Comprendre l’élection de Milei en Argentine : la recrudescence des candidats « antisystèmes »
Par Emma Giuliano, responsable du département Amérique latine de l'Institut d'études de géopolitique appliquée.
Le second tour des élections présidentielles en Argentine s'est tenu dans un contexte de crise économique dont le pays ne parvient pas à se désensevelir. Les Argentins sont frappés par un taux d'inflation annuel qui s'élève à presque 143%, qui pourrait avoisiner les 180% d'ici la fin de l'année. Le peso argentin est démesurément dévalué et plus de 40% de la population se trouve sous le seuil de pauvreté, sans compter que plus de 45% des employés du pays cumule une activité dans le secteur informel pour subvenir à leurs besoins (données de OIT).
Le 19 novembre 2023, le candidat d'extrême droite qui s'autoproclame « antisystème » de l'alliance Avanza La Libertad, Javier Milei, est élu président de l'Argentine avec 55,7% des votes. Il arrive en tête du scrutin dans 21 des 24 provinces argentines. Ces résultats font de lui le Président le mieux élu depuis le retour à la démocratie. Le personnage de Milei a beaucoup été médiatisé pour ses outrances verbales et ses positions rétrogradées sur des sujets sociaux. Si le choix réalisé par la société argentine est inquiétant sur certains points, il convient de l'analyser pour comprendre les dynamiques qui ont motivé plus de la moitié de la population en mesure de voter à prendre cette décision.
Parmi les figures phares des élections de 2023, trois visages se sont démarqués : Javier Milei (La Libertad Avanza), Sergio Massa (Unión por la Patria) et Patricia Bullrich (Juntos por el Cambio).
- Milei a su séduire l'électorat argentin avec une vision radicalement différente pour l'Argentine, marquée par la diminution du rôle de l'État et la suppression des régulations pour favoriser la libéralisation économique. Il a aussi choqué par ses propositions rocambolesques et provocatrices. Parmi les plus surprenantes, on retient la suppression de plusieurs ministères (culture, éducation, droit des femmes) et l'alignement géopolitique presque unilatéral avec les États-Unis et Israël. Ses discours sur l'interdiction de l'avortement ont eu des échos négatifs dans le pays pionnier du droit des femmes en Amérique latine, mais n'ont pas empêché son ascension.
- Sergio Massa, ancien ministre de l'Économie était le candidat du parti au pouvoir. Ses propositions s'articulaient autour de la modération de l'économie et de la stabilisation de l'inflation.
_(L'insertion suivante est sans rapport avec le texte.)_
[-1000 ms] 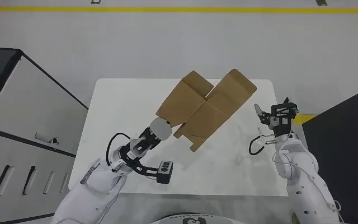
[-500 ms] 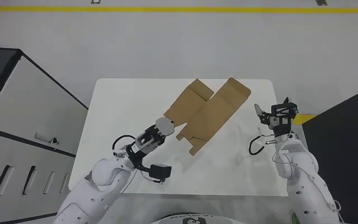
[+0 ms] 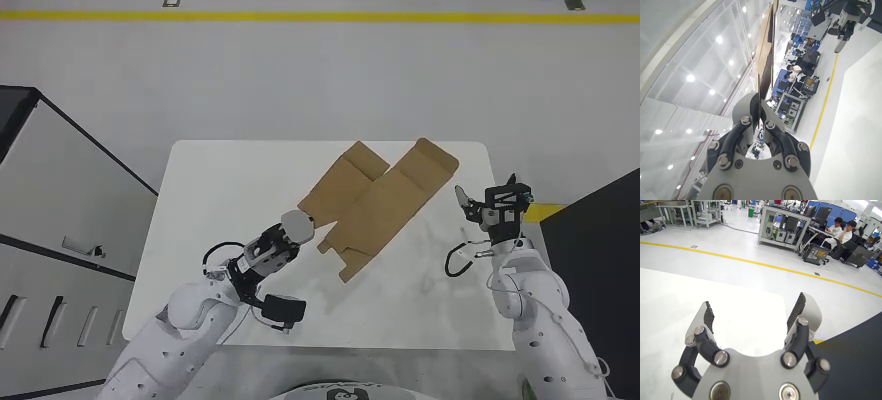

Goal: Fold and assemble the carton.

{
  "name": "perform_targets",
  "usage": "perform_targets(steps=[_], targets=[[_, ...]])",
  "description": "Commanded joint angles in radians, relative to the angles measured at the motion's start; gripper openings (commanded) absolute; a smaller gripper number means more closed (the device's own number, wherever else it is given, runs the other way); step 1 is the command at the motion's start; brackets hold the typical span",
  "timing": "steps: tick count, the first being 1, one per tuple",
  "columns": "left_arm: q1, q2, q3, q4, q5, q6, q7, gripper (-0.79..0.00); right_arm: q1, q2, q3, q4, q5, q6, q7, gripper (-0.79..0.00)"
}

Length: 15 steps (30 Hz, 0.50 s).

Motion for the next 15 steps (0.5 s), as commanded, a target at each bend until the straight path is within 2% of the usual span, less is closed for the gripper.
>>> perform_targets(steps=[1,3,10,15], targets=[[-0.001,-0.003,0.007,0.002,-0.078,-0.031,0.024,-0.785,0.0,0.0,0.0,0.0,0.0,0.0,0.0,0.0],[-0.001,-0.005,0.011,0.011,-0.159,-0.065,0.052,-0.785,0.0,0.0,0.0,0.0,0.0,0.0,0.0,0.0],[-0.018,-0.011,0.013,0.068,-0.397,-0.265,0.084,-0.785,0.0,0.0,0.0,0.0,0.0,0.0,0.0,0.0],[-0.027,-0.018,0.025,0.087,-0.5,-0.318,0.118,-0.785,0.0,0.0,0.0,0.0,0.0,0.0,0.0,0.0]])
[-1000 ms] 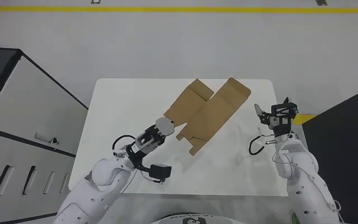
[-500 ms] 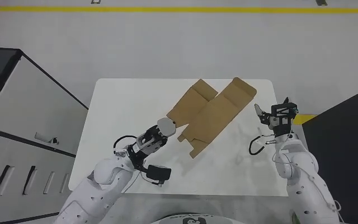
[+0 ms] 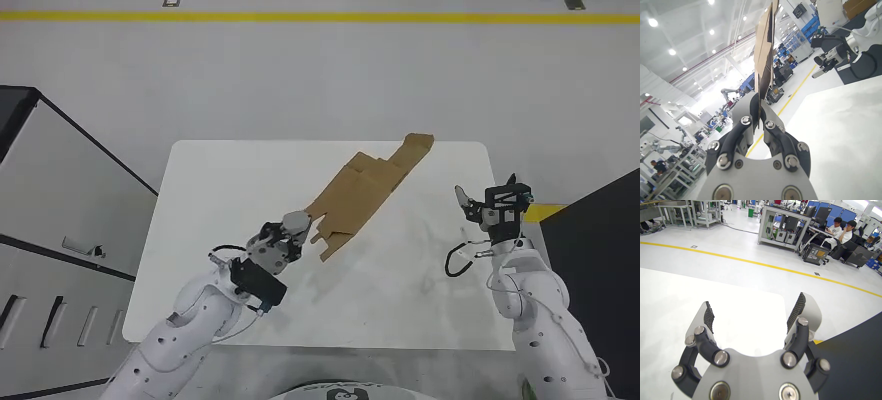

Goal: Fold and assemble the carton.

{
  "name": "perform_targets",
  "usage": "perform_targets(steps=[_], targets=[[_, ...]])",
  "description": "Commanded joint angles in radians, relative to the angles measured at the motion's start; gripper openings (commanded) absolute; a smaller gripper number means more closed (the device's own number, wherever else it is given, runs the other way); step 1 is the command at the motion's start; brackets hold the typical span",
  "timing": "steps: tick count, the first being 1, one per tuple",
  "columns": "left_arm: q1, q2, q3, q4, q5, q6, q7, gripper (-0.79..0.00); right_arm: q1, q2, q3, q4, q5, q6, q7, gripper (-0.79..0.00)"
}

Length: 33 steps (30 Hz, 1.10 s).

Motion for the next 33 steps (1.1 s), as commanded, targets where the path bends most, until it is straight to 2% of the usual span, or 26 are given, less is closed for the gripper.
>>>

Parmi ses projets les plus médiatisés, la dollarisation et la suppression de la banque centrale ont suscité l'étonnement.
- Patricia Bullrich, ancienne ministre de la sécurité et présidente du principal parti d'opposition, avait l'ambition de restaurer l'ordre dans le pays. Elle mettait l'accent sur le renforcement de la sécurité, l'établissement de règles claires pour les investissements et la stimulation de la croissance économique.
Ces trois candidats ont incarné trois manières différentes d'adresser les problèmes structurels auxquels l'Argentine est confrontée. À l'issue du premier tour, le radical Milei était talonné par Massa et sa promesse de stabilité tandis que la campagne électorale de Bullrich a eu du mal à surmonter le statut de deuxième choix de l'opposition.
La société argentine était confrontée à un dilemme épineux, partagée entre le désir de changer après avoir été déçue par les précédentes administrations péronistes et la méfiance envers un candidat de droite faisant l'objet de controverses. Les Argentins n'ont finalement pas eu le choix que de voter pour le « moins pire ». Par ailleurs, le ralliement de Bullrich à Milei à l'issue du premier tour a permis à ce dernier de récupérer prêt de 80% de son électorat. Finalement, même si la recette miracle pour remettre le pays sur pied n'existe pas, les Argentins n'ont pas oublié que l'ancien ministre de l'Économie n'a pas fait ses preuves pendant son mandat.
Milei a joué la carte du choc. Cette fois, les propositions gradualistes de l'opposition n'ont pas convenu à la majorité de l'électorat. La lassitude de la population envers l'administration a donné du poids aux propositions choquantes de Milei. Le mandat de ce dernier ne sera toutefois pas dépourvu d'obstacles internes comme externes. Le président ne dispose pas d'une majorité au Congrès et encore moins de gouverneurs provinciaux ou autres élus locaux faisant partie de sa coalition. Il est probable que la paralysie institutionnelle génère une forte conflictualité sociale.